Blog post by Polly Leonard.
10 comments
I totally agree that proficiency is required for a perfect fit – I can insert a zip, do buttonholes etc but still need help achieving fit. You can comfort yourself with the knowledge that shop bought clothes don’t fit properly either!
Hi Polly, I learned to sew at school, in the days when girls had sewing lessons and boys did woodwork. However, it proved a hugely helpful skill to have and through my teenage years, through the late 70s and 80s when I continued to make my own clothes… dresses, shirts, trousers. I eagerly scoured the latest editions of Vogue Patterns and kept myself ahead of the trends. This carried me through to adulthood, right up until I had children. Having made my own wedding dress as well… I imagined that I would make my own children a succession of lovely things. But, in fact, time was the big killer. Children’s clothes are fiddly to make and quite time-consuming when, for relatively little money, I found I could buy the most adorable clothes which, of course, they grew out of in a matter of weeks. So, even my lovingly made toddler dungarees were worn for about a month or two. The upshot was that I basically gave up. Scroll on 10 years and I once or twice offered to make my teenage daughter something… normally met with an incredulous curl of the lip, to be honest. However, The Great British Sewing Bee did spark a new interest and although it hasn’t been on for a year or so, it sowed the seed and now she is talking about me making her Prom Dress for next summer. Plenty of notice and she wants something fab and individual. So, I am back! And, I will rise to the challenge and maybe this will kick start the sewing habit again. Having watched, recently, the Stacey Dooley documentary Fashion’s Dirty Secrets on the shame of Fast Fashion, it really shocked me back into thinking about where my clothes come from and is another spur to go back to homemade. Although, I will also want to know where the fabric comes from as well, which I feel might be equally hard to be reassured about unless I literally know the producer!

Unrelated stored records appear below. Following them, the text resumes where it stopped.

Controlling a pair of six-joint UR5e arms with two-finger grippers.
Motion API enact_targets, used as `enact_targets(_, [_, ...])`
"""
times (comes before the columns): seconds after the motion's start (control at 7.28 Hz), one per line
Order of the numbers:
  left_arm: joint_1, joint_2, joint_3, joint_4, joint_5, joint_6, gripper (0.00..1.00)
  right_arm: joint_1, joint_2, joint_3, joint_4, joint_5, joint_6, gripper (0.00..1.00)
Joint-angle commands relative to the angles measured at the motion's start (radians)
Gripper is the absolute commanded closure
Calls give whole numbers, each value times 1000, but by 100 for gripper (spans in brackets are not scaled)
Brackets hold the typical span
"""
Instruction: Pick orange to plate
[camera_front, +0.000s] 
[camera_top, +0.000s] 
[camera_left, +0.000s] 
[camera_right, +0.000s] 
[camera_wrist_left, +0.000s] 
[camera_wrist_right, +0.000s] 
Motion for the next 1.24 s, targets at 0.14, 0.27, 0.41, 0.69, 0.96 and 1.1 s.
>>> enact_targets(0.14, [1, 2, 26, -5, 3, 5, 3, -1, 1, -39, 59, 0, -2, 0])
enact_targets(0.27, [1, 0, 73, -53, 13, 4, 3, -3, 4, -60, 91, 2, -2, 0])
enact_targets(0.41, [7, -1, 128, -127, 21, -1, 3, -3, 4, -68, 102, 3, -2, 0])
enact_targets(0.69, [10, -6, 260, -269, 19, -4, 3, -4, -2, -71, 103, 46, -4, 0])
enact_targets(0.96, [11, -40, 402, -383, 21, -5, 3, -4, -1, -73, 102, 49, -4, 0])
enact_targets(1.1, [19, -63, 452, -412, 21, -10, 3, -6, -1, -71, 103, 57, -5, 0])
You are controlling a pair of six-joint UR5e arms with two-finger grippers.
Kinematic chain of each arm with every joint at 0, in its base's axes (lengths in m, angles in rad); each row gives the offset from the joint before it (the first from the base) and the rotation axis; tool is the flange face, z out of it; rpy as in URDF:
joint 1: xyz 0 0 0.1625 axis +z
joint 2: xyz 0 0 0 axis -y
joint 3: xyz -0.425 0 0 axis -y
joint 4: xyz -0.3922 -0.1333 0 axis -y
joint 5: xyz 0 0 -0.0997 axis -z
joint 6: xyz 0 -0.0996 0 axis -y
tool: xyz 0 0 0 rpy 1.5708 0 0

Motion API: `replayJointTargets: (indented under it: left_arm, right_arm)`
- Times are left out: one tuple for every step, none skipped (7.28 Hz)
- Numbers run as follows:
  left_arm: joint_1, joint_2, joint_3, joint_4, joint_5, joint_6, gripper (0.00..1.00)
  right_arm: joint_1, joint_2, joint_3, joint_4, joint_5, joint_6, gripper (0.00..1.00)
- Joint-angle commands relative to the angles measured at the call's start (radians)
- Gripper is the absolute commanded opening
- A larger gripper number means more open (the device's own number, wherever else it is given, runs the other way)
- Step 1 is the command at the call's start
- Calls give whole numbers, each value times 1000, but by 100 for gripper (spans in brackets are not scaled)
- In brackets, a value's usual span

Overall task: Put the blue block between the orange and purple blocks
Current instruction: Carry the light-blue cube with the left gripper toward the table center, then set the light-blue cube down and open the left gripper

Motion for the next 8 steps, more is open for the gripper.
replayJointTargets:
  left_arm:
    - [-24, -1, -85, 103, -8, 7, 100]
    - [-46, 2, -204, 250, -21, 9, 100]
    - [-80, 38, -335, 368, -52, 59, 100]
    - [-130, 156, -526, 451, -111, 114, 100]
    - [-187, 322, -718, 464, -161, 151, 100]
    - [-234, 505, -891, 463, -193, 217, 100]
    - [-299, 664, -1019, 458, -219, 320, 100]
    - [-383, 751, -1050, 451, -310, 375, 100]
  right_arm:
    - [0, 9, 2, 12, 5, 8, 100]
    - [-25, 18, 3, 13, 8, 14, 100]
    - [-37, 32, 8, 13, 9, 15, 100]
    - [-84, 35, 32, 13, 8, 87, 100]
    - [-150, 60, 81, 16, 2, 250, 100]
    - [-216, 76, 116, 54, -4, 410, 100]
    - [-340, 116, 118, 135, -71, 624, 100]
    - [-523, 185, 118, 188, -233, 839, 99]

It is a tragedy that sewing is no longer the basic skill that it once was. Besides the joy of making (and I can attest to the peaceful calm feelings that sewing engenders having learned to sew from my talented mom in 1951) there is the even more marvelous happiness of repairing and altering something that is important to myself, a loved one, a friend or a person who got my name from the local fabric store. After 20 years as a clothing, leather, and textile designer I became a college professor teaching art and fashion design across the US sharing my skills and love for all things textile with the students. They had to struggle in their first years because most of them came without those skills I had absorbed at home without even thinking. And the final delight, as an old retired lady living in Hawaii with my husband, I go to the dump and get clothing others have discarded and remake them into beautiful objects, both art and clothing. Sew! Knit! Embroider! Smile and share your skills.
I sew because I am petite and it is a financial decision, why pay good money to have to alter the garment oneself or pay for someone else to shorten sleeves or trousers. Also skirts that cost the price of a cup of coffee are not made in a fabric that I like the feel off, or made in a country where the workforce are appreciated.
I buy fabrics from The Drapers Daughter and Joel and Sons, both good websites and
excellent customer service.
My mother taught me how to sew and I have lots of happy memories of sewing, sorting buttons and using her ’tricks of the trade ’ to finish a garment to the standard I am satisfied with.
Happy 😊 sewing x
thank-you for what you do and for sharing your thoughts!!!